» **Task directions**:
Restrict the output to the lines below starting at the one that contains "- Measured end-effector" and ending at the one that contains "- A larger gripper", and restate them word for word, both ends included.

═══ Data extract

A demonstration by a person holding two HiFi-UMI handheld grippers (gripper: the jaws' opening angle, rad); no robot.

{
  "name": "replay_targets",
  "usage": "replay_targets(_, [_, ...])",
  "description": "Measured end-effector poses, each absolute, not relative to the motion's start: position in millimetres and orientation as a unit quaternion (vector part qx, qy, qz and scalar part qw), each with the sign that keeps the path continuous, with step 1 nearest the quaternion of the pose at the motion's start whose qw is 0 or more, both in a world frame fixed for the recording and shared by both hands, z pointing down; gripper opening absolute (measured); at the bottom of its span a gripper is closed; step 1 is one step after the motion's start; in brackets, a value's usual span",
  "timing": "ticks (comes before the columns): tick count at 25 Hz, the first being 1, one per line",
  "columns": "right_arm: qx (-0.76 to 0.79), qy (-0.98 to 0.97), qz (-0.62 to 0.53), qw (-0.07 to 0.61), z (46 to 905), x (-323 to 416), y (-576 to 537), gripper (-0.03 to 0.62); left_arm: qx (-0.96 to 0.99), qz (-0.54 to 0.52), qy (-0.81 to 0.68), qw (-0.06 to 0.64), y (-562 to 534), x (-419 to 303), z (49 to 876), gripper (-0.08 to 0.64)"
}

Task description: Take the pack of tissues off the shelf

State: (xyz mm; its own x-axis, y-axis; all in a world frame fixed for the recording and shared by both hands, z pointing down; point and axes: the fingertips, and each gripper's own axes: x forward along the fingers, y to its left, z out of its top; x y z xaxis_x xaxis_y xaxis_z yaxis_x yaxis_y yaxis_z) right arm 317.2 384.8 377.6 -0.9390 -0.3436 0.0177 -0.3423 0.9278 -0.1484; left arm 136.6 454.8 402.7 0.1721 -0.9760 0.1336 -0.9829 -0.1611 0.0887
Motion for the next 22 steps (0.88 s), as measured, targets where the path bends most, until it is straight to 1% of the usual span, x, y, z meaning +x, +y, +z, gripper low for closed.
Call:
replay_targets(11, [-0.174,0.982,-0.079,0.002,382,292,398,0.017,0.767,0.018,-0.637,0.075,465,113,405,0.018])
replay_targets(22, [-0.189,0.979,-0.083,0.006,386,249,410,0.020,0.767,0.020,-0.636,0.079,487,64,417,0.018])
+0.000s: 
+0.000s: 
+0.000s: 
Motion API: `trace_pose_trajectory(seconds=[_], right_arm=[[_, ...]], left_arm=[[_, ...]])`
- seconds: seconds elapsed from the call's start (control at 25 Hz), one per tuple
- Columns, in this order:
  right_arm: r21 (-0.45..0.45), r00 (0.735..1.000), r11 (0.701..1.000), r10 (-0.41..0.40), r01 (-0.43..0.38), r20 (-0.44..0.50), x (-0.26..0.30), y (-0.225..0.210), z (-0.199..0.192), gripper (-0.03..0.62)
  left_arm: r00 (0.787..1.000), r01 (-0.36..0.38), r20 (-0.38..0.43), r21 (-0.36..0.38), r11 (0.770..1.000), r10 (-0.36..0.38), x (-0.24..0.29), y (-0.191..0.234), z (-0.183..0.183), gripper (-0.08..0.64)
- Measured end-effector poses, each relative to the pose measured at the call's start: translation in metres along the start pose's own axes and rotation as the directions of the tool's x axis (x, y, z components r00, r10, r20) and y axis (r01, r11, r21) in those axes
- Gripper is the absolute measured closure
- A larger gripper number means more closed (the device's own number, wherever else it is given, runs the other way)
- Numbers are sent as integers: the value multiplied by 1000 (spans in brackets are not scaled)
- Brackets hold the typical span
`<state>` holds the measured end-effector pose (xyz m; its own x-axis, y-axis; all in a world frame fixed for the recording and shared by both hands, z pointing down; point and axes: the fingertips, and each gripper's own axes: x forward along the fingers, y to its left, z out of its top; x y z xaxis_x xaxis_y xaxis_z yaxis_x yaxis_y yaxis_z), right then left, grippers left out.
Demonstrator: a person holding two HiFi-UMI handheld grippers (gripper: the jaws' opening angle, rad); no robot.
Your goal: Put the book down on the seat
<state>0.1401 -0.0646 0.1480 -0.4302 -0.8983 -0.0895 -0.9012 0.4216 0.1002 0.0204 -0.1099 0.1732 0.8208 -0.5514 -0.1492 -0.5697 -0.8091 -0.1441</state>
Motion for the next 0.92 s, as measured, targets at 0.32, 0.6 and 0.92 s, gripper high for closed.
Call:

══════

» **Expected answer**:
- Measured end-effector poses, each relative to the pose measured at the call's start: translation in metres along the start pose's own axes and rotation as the directions of the tool's x axis (x, y, z components r00, r10, r20) and y axis (r01, r11, r21) in those axes
- Gripper is the absolute measured closure
- A larger gripper number means more closed (the device's own number, wherever else it is given, runs the other way)

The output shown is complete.